When to Taper Treatment for Rheumatoid Arthritis
Treatment tapering for rheumatoid arthritis (RA) should be considered only after a patient has achieved persistent remission, with tapering of biological DMARDs (bDMARDs) or targeted synthetic DMARDs (tsDMARDs) considered first, followed by conventional synthetic DMARDs (csDMARDs) if remission is maintained.
Criteria for Considering Treatment Tapering
Prerequisites for Tapering
- Persistent remission defined as:
- Disease Activity Score 28-CRP (DAS28-CRP) <2.3 or Simplified Disease Activity Index (SDAI) ≤3.3
- Remission must be sustained for a significant period (at least 6-12 months)
- Glucocorticoids should be tapered and discontinued first before considering DMARD tapering 1
Sequence of Tapering
- First step: Taper glucocorticoids completely
- Second step: Consider tapering bDMARDs or tsDMARDs (if patient is on these medications)
- Third step: Consider cautious reduction of csDMARD dose only after long-term sustained remission
Evidence-Based Tapering Approach
Tapering bDMARDs/tsDMARDs
- Tapering of bDMARDs should be considered first, especially when combined with a csDMARD (Level 1b evidence, Grade A recommendation) 1
- Tapering means either dose reduction or prolongation of intervals between applications, not complete discontinuation 1
- Most evidence exists for TNF inhibitors, but the principle applies to other biological agents 1
Tapering csDMARDs
- Only consider after sustained long-term remission (Level 2b evidence, Grade B recommendation) 1
- Should be a shared decision between patient and physician 1
- Cautious reduction rather than complete discontinuation is recommended
Risk Assessment and Monitoring
Risk Factors for Relapse After Tapering
- Longer disease duration 2
- Higher disease activity scores even within remission range 2
- Higher power Doppler scores on ultrasound 2
- Presence of anti-citrullinated protein antibodies (ACPA)

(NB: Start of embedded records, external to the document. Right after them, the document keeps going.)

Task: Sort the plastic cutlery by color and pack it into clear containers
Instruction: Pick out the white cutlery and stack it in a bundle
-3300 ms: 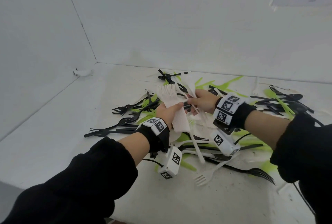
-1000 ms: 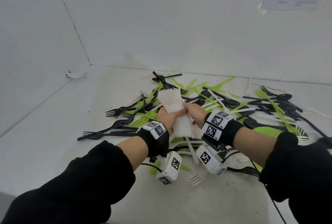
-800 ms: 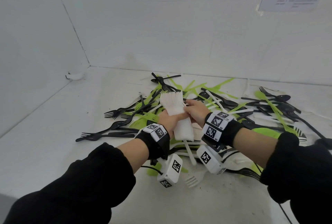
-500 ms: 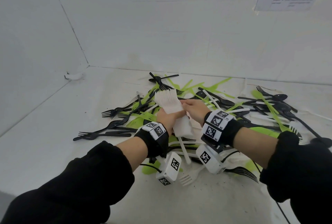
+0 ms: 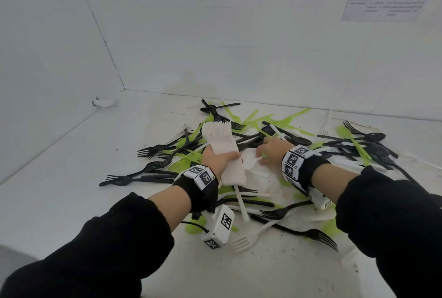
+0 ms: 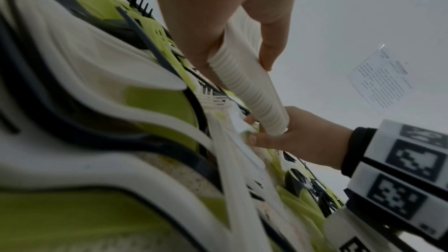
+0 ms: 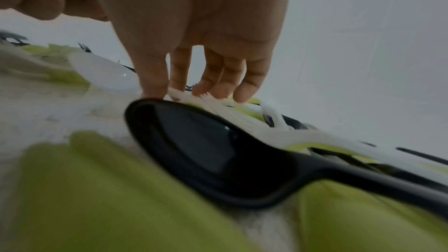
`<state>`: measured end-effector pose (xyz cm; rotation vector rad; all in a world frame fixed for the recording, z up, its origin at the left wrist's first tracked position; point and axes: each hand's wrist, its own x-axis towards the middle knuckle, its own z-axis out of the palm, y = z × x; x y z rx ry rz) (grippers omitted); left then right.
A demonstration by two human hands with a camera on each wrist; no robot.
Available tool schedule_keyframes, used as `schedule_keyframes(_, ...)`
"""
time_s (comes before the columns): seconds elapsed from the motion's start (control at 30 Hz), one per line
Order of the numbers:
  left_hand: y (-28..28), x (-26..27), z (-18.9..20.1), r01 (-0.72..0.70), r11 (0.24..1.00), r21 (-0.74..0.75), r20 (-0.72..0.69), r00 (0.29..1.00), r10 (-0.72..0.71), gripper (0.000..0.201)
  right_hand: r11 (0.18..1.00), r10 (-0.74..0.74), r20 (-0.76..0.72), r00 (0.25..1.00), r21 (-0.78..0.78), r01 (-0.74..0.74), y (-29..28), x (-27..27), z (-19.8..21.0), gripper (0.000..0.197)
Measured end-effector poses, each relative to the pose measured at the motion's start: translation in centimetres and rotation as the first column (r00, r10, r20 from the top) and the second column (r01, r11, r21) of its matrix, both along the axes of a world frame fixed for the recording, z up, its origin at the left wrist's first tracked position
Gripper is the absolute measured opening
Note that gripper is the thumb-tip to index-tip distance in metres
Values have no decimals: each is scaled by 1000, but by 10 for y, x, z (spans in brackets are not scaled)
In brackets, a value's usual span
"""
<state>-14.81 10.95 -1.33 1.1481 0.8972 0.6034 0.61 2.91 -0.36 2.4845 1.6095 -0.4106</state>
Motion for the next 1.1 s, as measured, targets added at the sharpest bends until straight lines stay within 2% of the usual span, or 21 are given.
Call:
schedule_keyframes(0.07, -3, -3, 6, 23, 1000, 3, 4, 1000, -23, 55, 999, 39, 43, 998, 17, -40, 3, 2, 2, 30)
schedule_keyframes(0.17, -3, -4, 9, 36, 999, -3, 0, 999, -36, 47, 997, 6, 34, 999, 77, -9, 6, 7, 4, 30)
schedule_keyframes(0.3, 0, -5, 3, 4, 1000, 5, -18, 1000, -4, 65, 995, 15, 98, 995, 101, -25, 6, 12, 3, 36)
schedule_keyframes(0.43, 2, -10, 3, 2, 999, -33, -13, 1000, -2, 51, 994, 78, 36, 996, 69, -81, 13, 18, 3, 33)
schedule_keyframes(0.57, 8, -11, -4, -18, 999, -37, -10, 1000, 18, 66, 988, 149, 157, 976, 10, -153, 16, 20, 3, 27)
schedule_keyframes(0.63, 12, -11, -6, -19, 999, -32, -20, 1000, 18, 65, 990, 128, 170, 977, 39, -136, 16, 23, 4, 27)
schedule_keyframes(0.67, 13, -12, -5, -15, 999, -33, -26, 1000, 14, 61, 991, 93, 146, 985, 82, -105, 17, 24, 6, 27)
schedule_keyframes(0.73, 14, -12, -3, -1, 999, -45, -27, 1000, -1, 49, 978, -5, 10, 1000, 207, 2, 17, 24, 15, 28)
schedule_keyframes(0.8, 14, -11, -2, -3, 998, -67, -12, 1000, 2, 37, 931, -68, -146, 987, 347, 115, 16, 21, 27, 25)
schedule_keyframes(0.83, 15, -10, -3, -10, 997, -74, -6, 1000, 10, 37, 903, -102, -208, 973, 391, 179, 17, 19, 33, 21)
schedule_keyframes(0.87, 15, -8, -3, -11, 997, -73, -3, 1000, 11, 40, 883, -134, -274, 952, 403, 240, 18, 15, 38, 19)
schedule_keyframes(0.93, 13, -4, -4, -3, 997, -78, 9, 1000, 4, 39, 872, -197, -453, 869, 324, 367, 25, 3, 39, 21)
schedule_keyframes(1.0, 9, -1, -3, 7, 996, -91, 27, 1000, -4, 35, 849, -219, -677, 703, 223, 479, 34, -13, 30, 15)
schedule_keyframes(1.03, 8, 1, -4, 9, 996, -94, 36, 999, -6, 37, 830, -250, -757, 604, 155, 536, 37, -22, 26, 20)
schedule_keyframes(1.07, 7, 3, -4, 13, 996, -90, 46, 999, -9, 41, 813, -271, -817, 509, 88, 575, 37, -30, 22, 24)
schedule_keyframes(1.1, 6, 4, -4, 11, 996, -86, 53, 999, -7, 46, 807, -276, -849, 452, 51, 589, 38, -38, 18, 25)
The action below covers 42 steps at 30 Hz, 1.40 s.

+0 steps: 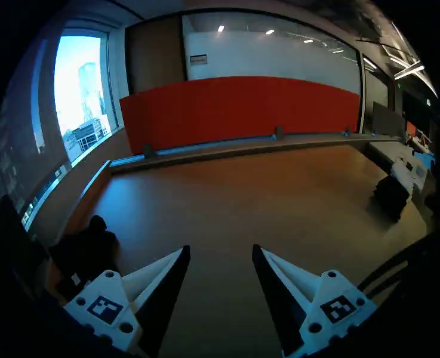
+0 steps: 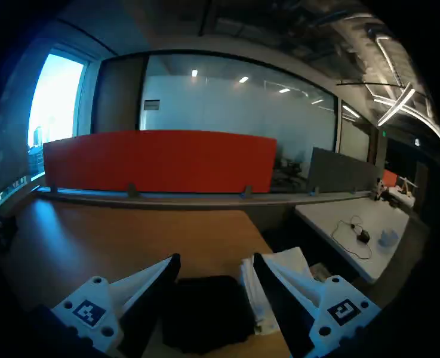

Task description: Fold towel

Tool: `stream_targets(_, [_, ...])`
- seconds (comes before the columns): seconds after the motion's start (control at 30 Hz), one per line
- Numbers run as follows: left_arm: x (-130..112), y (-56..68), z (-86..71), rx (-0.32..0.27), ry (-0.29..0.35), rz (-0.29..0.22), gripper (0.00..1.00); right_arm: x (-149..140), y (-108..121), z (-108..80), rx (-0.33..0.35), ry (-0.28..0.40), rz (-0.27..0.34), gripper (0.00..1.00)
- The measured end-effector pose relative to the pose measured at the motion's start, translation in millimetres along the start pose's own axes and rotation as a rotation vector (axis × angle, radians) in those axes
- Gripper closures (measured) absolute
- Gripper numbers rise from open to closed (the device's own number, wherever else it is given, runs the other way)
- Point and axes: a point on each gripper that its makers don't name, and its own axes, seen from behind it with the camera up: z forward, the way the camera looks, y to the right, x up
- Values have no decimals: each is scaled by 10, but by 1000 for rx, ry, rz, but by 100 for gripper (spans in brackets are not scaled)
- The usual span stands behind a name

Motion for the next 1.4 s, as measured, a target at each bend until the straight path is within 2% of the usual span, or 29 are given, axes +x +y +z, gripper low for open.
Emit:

Monitoring During Tapering
- Regular clinical assessments every 3 months
- Consider ultrasound monitoring as it may detect subclinical inflammation 2
- Be prepared to return to previous dosing if disease activity increases
Outcomes of Tapering Strategies
Success Rates
- Complete DMARD discontinuation has high relapse rates (56-87% at one year) 3
- Dose reduction strategies are more successful than complete discontinuation 4
- In the RETRO trial, remission was maintained in:
- 81.2% of patients continuing full-dose treatment
- 58.6% of patients on 50% dose reduction
- 43.3% of patients who stopped DMARDs 4
Management of Relapse
- Most patients who relapse after tapering can regain remission with reintroduction of the previous treatment regimen 4
- Risk of structural damage progression with tapering is minimal 3
Important Caveats
- Tapering should never be mandated but offered as an option to appropriate patients
- The decision to taper should be a shared decision between patient and rheumatologist
- Low disease activity (LDA) should not be considered an adequate state for initiating DMARD tapering 5
- Tapering must be conducted slowly and carefully with vigilant monitoring for increased disease activity
- Physical function may temporarily worsen during tapering but generally returns to baseline with treatment reintroduction if relapse occurs 6
By following these evidence-based guidelines for tapering RA treatment, clinicians can help reduce unnecessary medication exposure while maintaining disease control in appropriate patients who have achieved sustained remission.